Sustainable road development in discussion at Intermat
First publishedin World Highways
An in-depth congress is being held in conjunction with the Intermat exhibition. Visitors to the show will be able to find out about the latest developments in sustainable road construction by attending this congress, which is being organised by the Committee for European Construction Equipment (CECE).
Increasingly tough legislation on construction with regard to environmental protection issues means that the industry now has to keep a close eye on the environmental sustainability of projects and operations. However, there are new technologies and techniques that can provide a competitive advantage for many contractors and for many construction markets, according to the organisers.
The congress will be led by the chairman of the French committee of the World Road Association (AIPCR/PIARC). It will feature speakers from equipment manufacturers, road builders and research institutes, highlighting the part all parties play in achieving more sustainable construction. The discussions will cover three main subject areas. One session will examine the carbon footprint of machines and technologies used in construction, from design and manufacture to end of life and the discussions will look at factors such as methods of disposal and efficient recycling. A session is being held on European certification of materials and traceability and this is aimed at contractors, road builders and producers. Safety standards and European regulations with regard to machinery will be the focus of the third session, which will include the issue of non CE-marked machines being sold in Europe, copying of European or North American designs in China, noise and exhaust emissions and vibration exposure for equipment operators.
There will be two identical sessions in Mezzanine Hall 3, giving visitors the opportunity to split their attendance across two days. The first session will be on Tuesday 22 April from 14:00 to 16:30 and the second will be on the Wednesday 23 April from 10:00 to 12:00. To ensure that people of different nationalities can follow the sessions and be involved, the presentations can be heard in three languages: English, French and Arabic.
The presentations will provide detailed information about the latest techniques and will explore topics including integration of environmentally-friendly materials into road construction and maintenance schemes. The congress will also explore how to build and maintain roads without contributing to the destruction of natural resources or causing ecological damage. This has become a challenge for equipment manufacturers, who must be able to address sustainable development issues, according to CECE. The seminar sessions will also examine factors such as equipment lifecycles, reduction of noise pollution and greenhouse gas emissions, the need for lower energy consumption and the preservation of resources including recycling.

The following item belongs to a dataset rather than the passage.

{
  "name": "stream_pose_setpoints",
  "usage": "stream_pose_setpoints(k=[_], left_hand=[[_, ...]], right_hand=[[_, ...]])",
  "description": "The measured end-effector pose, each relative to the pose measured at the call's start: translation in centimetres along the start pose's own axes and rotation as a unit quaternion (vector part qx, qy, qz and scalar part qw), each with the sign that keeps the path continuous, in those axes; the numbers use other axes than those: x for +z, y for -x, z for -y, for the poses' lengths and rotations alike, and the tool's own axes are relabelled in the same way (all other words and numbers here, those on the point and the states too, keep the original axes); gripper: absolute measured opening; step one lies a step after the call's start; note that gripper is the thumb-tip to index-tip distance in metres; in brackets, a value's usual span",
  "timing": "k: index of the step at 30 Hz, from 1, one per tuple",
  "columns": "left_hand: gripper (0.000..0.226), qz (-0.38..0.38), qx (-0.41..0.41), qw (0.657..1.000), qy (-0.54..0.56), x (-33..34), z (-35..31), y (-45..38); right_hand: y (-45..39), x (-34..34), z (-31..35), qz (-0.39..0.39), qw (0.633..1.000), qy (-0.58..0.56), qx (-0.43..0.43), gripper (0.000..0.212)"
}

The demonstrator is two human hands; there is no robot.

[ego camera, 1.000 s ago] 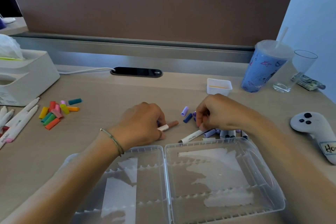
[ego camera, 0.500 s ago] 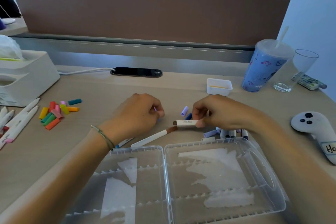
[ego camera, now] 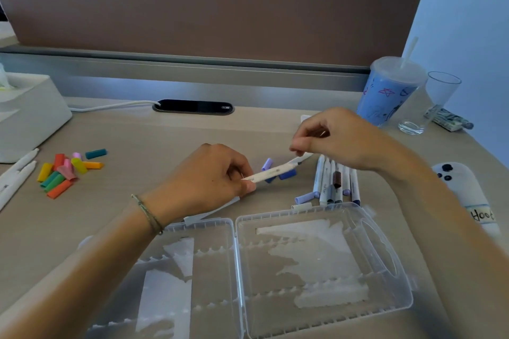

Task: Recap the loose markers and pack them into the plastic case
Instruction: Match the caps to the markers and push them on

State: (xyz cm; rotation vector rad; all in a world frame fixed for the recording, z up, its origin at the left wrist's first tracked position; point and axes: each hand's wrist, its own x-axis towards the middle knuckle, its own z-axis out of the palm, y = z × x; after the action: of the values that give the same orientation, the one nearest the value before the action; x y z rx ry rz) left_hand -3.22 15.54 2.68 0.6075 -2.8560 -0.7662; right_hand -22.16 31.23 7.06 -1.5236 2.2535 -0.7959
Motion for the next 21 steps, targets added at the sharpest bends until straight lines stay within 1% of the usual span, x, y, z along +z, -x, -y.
stream_pose_setpoints(k=[3, 5, 8, 10, 12, 14, 16, 21], left_hand=[[0.014, 0.009, -0.012, 1.0, 0.017, 0.1, -0.1, 0.0], [0.017, 0.015, -0.018, 1.0, 0.019, 0.2, -0.4, 0.0], [0.021, 0.019, -0.023, 0.999, 0.02, 0.3, -0.6, 0.1], [0.024, 0.025, -0.028, 0.999, 0.024, 0.3, -0.7, 0.1], [0.028, 0.027, -0.029, 0.998, 0.043, 0.4, -0.7, 0.1], [0.029, 0.03, -0.029, 0.997, 0.068, 0.4, -0.7, 0.1], [0.029, 0.034, -0.03, 0.996, 0.08, 0.4, -0.7, 0.1], [0.024, 0.041, -0.032, 0.996, 0.078, 0.5, -0.6, 0.1]], right_hand=[[0.6, -2.0, -2.0, -0.002, 0.996, 0.072, 0.058, 0.006], [1.0, -2.7, -3.0, 0.008, 0.992, 0.092, 0.089, 0.005], [1.2, -2.9, -3.9, 0.035, 0.979, 0.155, 0.132, 0.01], [1.3, -2.7, -4.4, 0.075, 0.962, 0.203, 0.169, 0.015], [1.3, -2.2, -4.6, 0.108, 0.949, 0.223, 0.197, 0.024], [1.1, -1.7, -4.8, 0.12, 0.943, 0.228, 0.208, 0.031], [0.9, -1.3, -5.0, 0.12, 0.942, 0.236, 0.206, 0.033], [1.0, -0.9, -5.3, 0.115, 0.948, 0.225, 0.195, 0.026]])
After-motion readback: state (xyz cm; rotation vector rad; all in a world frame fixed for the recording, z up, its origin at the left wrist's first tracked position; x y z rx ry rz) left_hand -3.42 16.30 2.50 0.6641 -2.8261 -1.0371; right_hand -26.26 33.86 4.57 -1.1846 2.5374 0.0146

The Intermat organisers are also making sure that the exhibition will help encourage new entrants to the construction industry, by providing a showcase for their skills. Students from Junior ETP will be presenting the range of services they offer to companies in the building, public works and related sectors. Junior ETP is a not-for-profit business run by the 1500 students at the specialist university, l'Ecole Spéciale des Travaux Publics in Paris. The initiative enables students to work in their own time to gain practical business experience carrying out professional work on real projects.

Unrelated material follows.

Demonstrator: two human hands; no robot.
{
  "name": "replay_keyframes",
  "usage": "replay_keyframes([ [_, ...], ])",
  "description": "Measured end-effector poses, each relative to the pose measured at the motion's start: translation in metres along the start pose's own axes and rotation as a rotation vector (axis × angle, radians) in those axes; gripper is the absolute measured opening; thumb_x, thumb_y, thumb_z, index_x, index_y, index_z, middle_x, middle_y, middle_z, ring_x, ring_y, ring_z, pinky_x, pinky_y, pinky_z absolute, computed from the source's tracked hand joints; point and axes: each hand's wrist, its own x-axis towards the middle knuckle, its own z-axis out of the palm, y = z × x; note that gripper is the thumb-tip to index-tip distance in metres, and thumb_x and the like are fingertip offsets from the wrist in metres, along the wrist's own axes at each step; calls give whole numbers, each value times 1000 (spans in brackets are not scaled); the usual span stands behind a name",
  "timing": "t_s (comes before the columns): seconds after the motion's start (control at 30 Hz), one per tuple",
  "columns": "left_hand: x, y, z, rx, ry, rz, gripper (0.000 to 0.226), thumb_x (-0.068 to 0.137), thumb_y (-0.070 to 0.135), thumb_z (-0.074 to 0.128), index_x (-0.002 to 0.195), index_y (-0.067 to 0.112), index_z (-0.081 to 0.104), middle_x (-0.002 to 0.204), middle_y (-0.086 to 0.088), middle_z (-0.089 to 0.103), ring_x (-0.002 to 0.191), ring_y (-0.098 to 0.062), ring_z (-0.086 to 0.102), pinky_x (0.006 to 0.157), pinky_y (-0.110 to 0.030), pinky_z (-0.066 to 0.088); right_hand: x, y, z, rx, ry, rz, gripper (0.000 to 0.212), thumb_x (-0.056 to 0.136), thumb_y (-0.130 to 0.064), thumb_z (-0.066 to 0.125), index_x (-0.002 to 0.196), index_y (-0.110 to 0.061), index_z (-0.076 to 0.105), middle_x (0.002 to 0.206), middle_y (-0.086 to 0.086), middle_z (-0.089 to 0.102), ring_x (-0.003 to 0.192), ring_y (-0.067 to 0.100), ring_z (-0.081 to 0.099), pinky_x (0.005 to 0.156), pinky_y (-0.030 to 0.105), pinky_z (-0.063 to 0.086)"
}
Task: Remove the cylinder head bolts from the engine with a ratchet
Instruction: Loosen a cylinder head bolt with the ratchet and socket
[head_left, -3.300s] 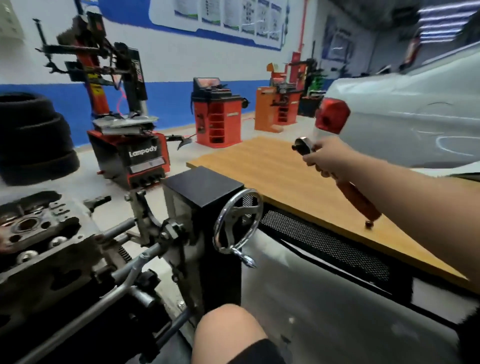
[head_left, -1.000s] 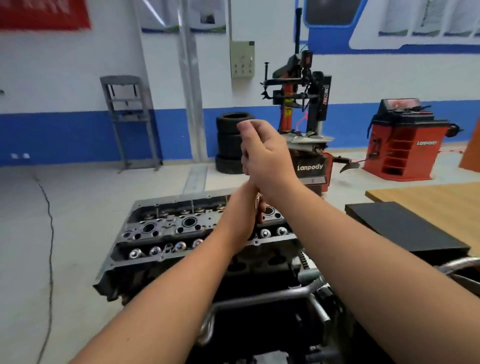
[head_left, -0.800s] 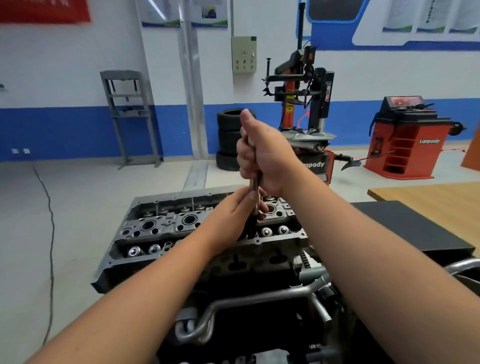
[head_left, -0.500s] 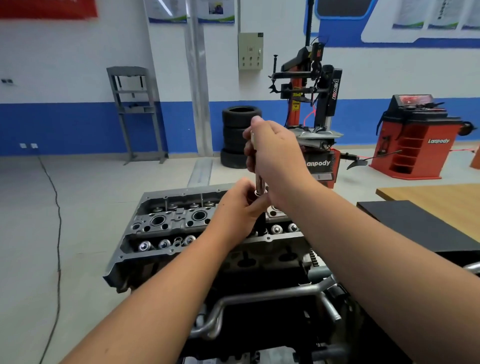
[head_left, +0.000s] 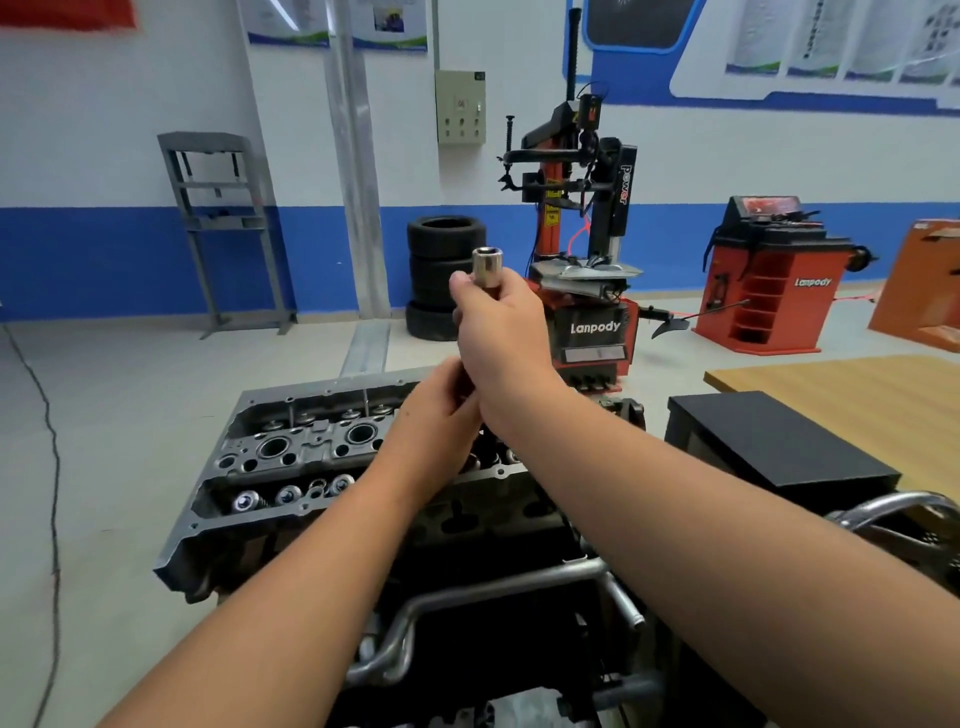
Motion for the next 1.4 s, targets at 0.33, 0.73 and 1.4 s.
replay_keyframes([
  [0.33, -4, 0, 4, -97, -66, -33, 32, 91, 58, 54, 108, 34, 66, 97, 11, 74, 94, -12, 70, 87, -37, 56, 20, -17, -13, 250, -342, 182, 37, 86, -38, 46, 55, -18, 44, 46, -5, 33, 42, 14, 24, 44, 24, 24],
  [0.73, -4, -1, 2, 7, 82, -30, 18, 95, 42, 64, 102, 25, 62, 86, 13, 72, 75, -3, 65, 65, -25, 49, 12, -24, -1, 92, -92, 98, 24, 93, -21, 48, 71, -17, 58, 57, -4, 52, 54, 13, 44, 51, 28, 37],
  [1.4, -6, 2, -1, -160, -52, -65, 13, 99, 37, 65, 111, 31, 66, 101, 8, 76, 96, -15, 73, 94, -45, 58, 19, -20, -6, 180, -263, 86, 35, 90, -25, 46, 56, -17, 41, 47, -3, 34, 41, 14, 26, 43, 24, 24],
])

Typical projects include CAD design, surveying, technical translations and structural calculations, ranging from short to longer-term assignments.
The business is run by the students themselves, though staff members offer advice. It was set up in 1978 and is part of a network of similar French student businesses, known as Junior-Entreprises. The Confédération Nationnale des Junior-Entreprises sets standards to guarantee the level of service and carries out an annual audit of all its member businesses.

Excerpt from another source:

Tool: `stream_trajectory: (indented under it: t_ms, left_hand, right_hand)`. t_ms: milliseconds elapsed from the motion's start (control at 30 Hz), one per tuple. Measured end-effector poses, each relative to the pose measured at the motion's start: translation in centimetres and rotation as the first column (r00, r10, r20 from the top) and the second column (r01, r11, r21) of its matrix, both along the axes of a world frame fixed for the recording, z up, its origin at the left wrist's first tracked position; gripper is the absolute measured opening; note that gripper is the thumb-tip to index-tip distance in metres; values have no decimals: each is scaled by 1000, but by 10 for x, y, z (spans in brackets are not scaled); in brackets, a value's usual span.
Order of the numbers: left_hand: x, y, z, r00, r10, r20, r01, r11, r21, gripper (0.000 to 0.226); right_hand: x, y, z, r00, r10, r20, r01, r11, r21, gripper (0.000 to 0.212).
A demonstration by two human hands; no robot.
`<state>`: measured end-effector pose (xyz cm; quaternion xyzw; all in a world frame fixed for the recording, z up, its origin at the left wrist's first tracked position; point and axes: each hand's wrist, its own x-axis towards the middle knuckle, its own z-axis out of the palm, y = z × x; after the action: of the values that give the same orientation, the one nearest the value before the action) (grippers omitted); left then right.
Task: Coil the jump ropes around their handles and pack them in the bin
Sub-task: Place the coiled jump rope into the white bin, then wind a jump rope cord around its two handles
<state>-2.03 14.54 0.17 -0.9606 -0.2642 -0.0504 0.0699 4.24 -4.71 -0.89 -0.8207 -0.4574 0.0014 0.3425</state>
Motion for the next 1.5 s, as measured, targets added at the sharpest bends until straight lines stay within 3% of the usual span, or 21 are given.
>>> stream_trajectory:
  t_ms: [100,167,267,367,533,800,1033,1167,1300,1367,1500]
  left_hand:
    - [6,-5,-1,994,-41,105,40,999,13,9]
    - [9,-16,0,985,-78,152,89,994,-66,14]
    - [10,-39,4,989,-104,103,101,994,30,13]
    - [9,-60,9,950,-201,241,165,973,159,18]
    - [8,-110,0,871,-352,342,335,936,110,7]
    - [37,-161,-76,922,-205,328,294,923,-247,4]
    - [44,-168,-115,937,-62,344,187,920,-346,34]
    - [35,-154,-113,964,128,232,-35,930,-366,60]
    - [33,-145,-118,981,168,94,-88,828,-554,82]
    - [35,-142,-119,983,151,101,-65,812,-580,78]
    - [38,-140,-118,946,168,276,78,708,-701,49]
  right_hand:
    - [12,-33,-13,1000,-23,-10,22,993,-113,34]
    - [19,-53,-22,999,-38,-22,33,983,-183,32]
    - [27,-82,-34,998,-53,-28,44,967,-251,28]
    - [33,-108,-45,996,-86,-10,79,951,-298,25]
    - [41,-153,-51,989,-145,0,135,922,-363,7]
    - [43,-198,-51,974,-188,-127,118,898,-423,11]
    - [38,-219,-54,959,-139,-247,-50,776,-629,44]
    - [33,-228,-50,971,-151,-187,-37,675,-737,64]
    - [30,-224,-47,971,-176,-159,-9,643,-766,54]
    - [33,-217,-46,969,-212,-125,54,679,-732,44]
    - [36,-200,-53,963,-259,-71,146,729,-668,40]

The assignments complement the theoretical work of the students' courses, giving them valuable experience with real clients. They apply to work on the individual missions that are offered. Each project has a dedicated manager within Junior ETP who liaises with the client and appoints suitable students. Some tasks are more appropriate for students who are further into their studies, while other jobs could be carried out by first years. Junior ETP's long list of clients includes Bouygues Bâtiment IDF, BTP Consultants, Colas, Freyssinet and GFC Construction.